I understand what you are saying, but if they can't find the 50cm standard now, I don't want to sit here for a month and a half waiting for the 50cm compact and then the same thing happens again. In my opinion there should be accountability for all frames that are manufactured. What is sold, what is not, where extra frames are etc... To me it sounds like someone should lose their job, because they are about to lose a sale.


----------



## djg714 (Oct 24, 2005)

That's why I have 5 bikes......


----------



## Dan Gerous (Mar 28, 2005)

Well, should we complain about 2010 bikes not being ready now? We're still in 2009...


----------



## 5500OCLV (Jul 11, 2009)

The fact is that you were promised a bike through your local LBS, and it fell through. IMO it's bullshit, and anyone who says otherwise is a moron. If Cannondale says their 2010 bikes are up and ready for sale, then they should follow through and not promise a LBS that they can get a customer a bike and then renig on it. You waited a week, I say Cannondale owes you an apology. They should have told you the day you tried to order it that their inventory was jacked. Check eBay, there might be something you like on there.


----------



## garbec (Mar 3, 2006)

Supply and demand... Tha Caad 9-4 is in hot demand right now, it's a great bike at a great price point. It's my understanding that part of the problem with getting the 4's to the dealers right now is the part spec.. Cannondale has plenty of frames ready to go, they are coming up short on Sram build kits. With the present economic environment, all the companies involved are keeping their production runs tight...


----------



## zamboni (Sep 11, 2003)

I can get you one in BBQ.


----------



## John A (Sep 7, 2009)

Most reputable shops should provide yo with a comparable loaner bike till yours arrives. I got my caad 9-4 a couple weeks ago and Its defanatly worth the weight. Stiff, light, stealth, and great groupo for the price.


----------



## STARNUT (Jun 19, 2005)

There has to be the token nitwit that thinks the customer is always right........ do me a favor, shop on ebay and take it to your LBS and complain about the shifting and ask for a free tune up..... I mean you probably buy tubes and gu there right?

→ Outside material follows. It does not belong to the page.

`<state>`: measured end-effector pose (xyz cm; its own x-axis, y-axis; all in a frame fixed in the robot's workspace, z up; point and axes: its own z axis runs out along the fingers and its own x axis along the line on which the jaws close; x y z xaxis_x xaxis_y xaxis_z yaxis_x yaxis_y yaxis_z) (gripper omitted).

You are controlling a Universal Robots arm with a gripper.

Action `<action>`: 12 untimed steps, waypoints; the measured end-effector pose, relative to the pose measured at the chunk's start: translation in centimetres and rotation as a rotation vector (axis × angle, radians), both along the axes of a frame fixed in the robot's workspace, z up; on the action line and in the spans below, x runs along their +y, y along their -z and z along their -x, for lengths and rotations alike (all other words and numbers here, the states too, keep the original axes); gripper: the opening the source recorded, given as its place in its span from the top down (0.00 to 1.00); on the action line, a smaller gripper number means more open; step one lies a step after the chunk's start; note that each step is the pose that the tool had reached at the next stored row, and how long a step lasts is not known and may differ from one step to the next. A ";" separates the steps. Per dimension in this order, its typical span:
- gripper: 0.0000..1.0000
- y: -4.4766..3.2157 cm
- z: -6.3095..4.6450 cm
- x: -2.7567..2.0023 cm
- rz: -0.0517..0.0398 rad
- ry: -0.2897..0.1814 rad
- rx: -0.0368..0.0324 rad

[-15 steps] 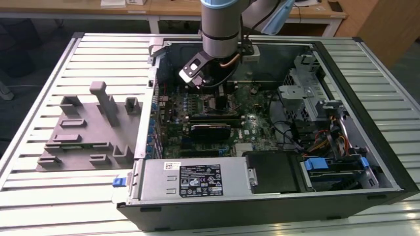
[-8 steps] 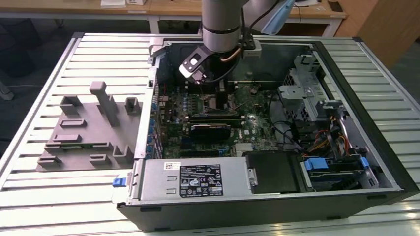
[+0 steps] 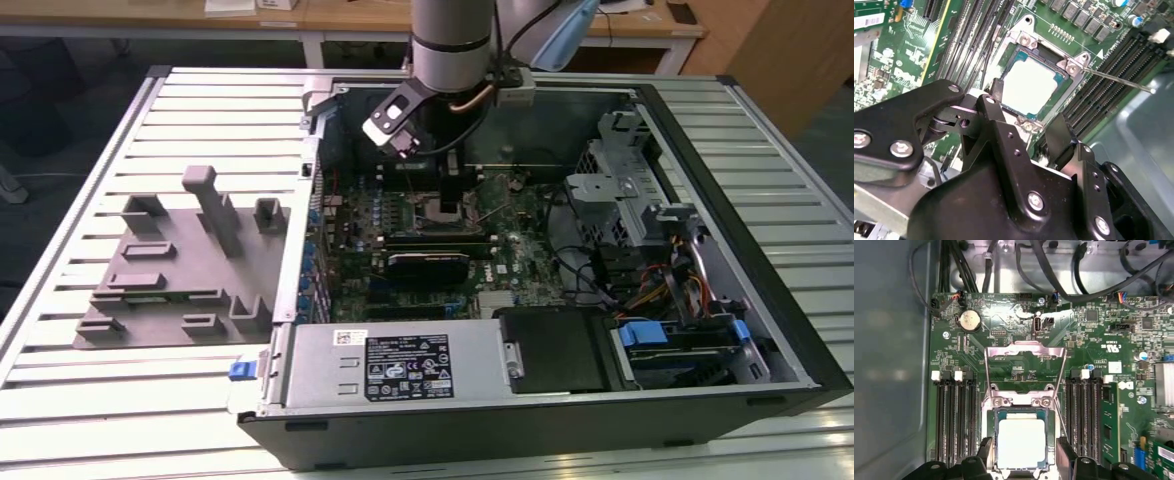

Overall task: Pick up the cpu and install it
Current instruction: 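Place the cpu into insertion slot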

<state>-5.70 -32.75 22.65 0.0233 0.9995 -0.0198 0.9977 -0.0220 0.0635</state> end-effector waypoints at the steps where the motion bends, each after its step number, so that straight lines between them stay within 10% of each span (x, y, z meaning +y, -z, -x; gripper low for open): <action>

To the OP, they should be a ble to ship is assuming they have it shipable. I have _never_ been on the phone with the girls inside at Cannondale and had them lie to me about ship dates. In fact, as already mentioned, they typically shoot long and underpromise and overdeliver. You'll be able to get a standard sooner and ask your LBS to swap the cranks out for you from another size or straight swap. I've done this a few times this season already just to get the bike sold and didn't charge for labor or parts. I have a few sets of SLK and Force standards now...... :lol: Additionally, you might want to make sure your LBS booked the bike with an order code of "x" with them which is a sold bike. Those take priority in the shipping que.

Call Cannondale yourself and ask 1-800-bike-usa your part number is 0RA94C50/BBQ for the compact and 0RA94D50/BBQ for the standard.

Starnut


----------



## shortyt (Mar 22, 2009)

Bravo Starnut!


----------



## Opus51569 (Jul 21, 2009)

STARNUT said:


> There has to be the token nitwit that thinks the customer is always right........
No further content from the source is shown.